There is a decent amount of documentation out there that details all of the tunable parameters on the Mac OSX IP stack. However, most of these documents either provide basic suggestions without much background on a particular setting or they discuss some of the implications of changing certain parameters but don’t give you very solid guidance or recommendations on the best configuration in a particular scenario. Many of the parameters are dependent upon others. So, the configuration should be addressed with that in mind. This document applies to OSX 10.5 Leopard, 10.6 Snow Leopard, and 10.7 Lion.

The closest thing I have found to a full discussion and tutorial on the topic can be found here. Unfortunately, that link is now offline. For now, you can at least find it in the Wayback Machine archive here. Thank you to martineau(at)linxure.net for pointing this out.
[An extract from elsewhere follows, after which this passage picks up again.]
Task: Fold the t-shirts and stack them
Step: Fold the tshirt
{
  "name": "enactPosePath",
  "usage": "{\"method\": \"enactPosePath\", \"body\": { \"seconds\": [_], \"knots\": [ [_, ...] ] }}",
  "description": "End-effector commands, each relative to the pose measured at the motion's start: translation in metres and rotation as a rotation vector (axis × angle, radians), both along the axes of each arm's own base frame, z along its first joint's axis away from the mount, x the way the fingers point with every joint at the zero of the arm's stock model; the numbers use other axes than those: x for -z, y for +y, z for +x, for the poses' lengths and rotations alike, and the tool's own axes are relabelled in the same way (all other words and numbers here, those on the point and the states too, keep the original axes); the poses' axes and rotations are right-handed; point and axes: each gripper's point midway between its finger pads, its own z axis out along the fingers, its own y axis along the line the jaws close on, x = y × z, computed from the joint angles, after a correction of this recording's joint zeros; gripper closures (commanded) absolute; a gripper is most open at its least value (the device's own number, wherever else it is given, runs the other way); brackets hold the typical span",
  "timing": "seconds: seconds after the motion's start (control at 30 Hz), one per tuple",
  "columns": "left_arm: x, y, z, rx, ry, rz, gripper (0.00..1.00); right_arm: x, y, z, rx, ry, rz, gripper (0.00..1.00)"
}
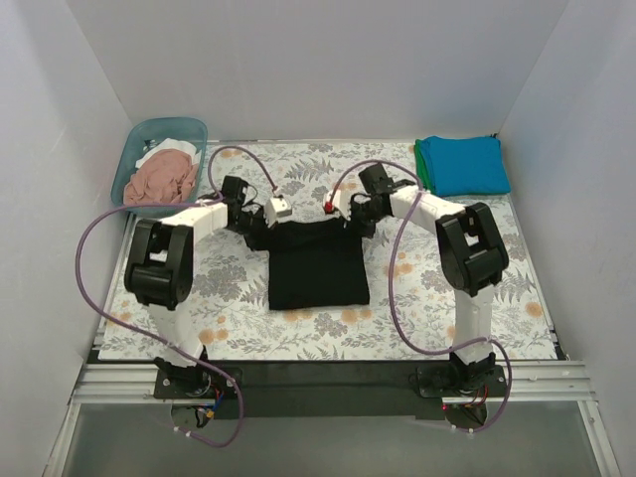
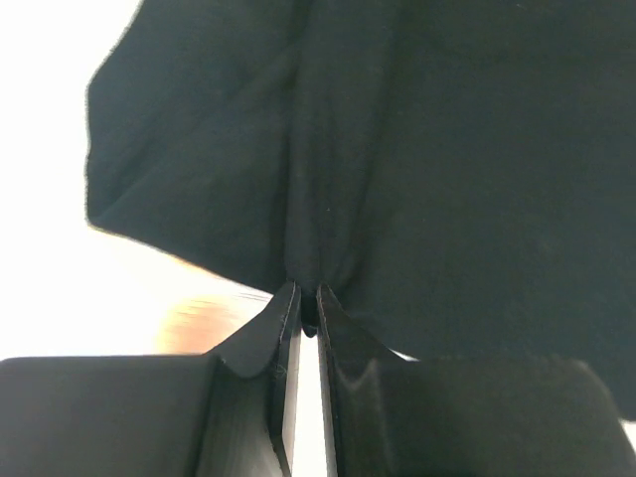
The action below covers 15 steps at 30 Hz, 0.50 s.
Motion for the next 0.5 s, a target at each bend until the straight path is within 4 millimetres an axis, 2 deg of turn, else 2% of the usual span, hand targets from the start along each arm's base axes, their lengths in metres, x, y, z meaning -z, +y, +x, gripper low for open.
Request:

The above document is a great reference to bookmark. I thought I would also include my own thoughts on this topic to shed some additional light on the subject.

UPDATED

This post has generated a fair amount of feedback, due to issues encountered. I have attempted to provide an update to address certain strange connectivity behaviors. I believe that most issues were caused by the aggressive TCP keepalive timers. I have not been able to recreate any of the strange side effects, yet, with these updates. So far, so good. After nearly 5 months of using these settings, I can report that all local applications and systems are running well. I definitely notice more zip in webpage display inside Chrome and I am able to sustain higher throughputs on various speed tests compared to before.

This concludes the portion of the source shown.